▶ What is needed
Find every line below with the string "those" and pick it out.

▶ Stored items from a collection
::::::::::

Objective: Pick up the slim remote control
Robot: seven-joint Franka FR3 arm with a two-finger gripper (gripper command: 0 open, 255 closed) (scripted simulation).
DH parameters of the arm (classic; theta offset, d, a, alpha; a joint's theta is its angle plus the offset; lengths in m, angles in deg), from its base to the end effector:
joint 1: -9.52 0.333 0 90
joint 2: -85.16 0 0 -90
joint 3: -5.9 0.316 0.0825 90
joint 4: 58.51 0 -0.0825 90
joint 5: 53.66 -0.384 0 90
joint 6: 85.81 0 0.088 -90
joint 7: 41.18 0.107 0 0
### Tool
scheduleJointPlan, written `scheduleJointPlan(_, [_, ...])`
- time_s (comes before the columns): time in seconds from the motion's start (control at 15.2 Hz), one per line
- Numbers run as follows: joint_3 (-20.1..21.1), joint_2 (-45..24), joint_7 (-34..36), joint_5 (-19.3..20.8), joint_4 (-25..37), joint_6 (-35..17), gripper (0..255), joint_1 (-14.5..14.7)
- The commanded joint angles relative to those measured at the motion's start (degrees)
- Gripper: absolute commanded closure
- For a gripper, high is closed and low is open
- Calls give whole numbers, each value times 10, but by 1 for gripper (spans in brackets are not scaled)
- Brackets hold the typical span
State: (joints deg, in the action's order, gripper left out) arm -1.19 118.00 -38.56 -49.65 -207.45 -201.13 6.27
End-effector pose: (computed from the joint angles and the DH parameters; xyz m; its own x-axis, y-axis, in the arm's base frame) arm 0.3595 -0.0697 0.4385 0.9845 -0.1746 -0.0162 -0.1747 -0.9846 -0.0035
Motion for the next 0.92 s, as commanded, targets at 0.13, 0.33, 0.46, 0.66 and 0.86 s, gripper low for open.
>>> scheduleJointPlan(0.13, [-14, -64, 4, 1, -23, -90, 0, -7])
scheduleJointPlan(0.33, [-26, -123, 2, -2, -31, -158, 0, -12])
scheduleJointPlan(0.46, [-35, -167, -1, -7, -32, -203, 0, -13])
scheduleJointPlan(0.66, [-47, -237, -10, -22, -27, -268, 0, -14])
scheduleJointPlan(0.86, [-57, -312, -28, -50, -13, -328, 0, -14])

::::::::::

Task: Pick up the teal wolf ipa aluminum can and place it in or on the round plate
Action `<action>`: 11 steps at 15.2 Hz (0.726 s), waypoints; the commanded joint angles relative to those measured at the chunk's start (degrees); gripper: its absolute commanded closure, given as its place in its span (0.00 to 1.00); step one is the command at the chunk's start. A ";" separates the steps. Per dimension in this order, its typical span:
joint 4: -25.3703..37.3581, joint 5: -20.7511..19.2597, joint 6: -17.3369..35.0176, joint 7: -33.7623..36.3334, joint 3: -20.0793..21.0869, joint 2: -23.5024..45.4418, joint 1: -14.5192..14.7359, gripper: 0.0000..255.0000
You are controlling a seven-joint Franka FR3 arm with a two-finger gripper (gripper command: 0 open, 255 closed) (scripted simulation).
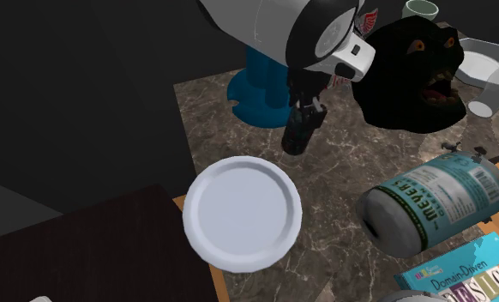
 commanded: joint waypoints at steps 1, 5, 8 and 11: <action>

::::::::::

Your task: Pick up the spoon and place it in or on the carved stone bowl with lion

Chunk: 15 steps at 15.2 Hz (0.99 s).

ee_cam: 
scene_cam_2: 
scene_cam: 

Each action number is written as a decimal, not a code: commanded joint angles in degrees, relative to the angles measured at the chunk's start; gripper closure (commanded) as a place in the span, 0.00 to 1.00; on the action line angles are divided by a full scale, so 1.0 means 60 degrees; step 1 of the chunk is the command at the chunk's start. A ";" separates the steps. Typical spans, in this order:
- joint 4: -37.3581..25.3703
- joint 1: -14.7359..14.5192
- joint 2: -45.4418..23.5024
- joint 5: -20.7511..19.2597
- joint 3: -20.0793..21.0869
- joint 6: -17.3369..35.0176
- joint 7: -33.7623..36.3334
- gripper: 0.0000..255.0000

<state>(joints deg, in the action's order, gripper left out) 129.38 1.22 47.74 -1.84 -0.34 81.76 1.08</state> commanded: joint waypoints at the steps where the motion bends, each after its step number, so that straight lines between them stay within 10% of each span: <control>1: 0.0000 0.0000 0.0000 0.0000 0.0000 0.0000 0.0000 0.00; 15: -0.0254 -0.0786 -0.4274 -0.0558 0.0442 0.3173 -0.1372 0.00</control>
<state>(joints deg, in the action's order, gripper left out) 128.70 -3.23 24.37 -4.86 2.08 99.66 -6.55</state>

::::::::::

▶ Result of the exercise
- The commanded joint angles relative to those measured at the motion's start (degrees)
Action `<action>`: 11 steps at 15.2 Hz (0.726 s), waypoints; the commanded joint angles relative to those measured at the chunk's start (degrees); gripper: its absolute commanded closure, given as its place in its span (0.00 to 1.00); step one is the command at the chunk's start. A ";" separates the steps. Per dimension in this order, its typical span:

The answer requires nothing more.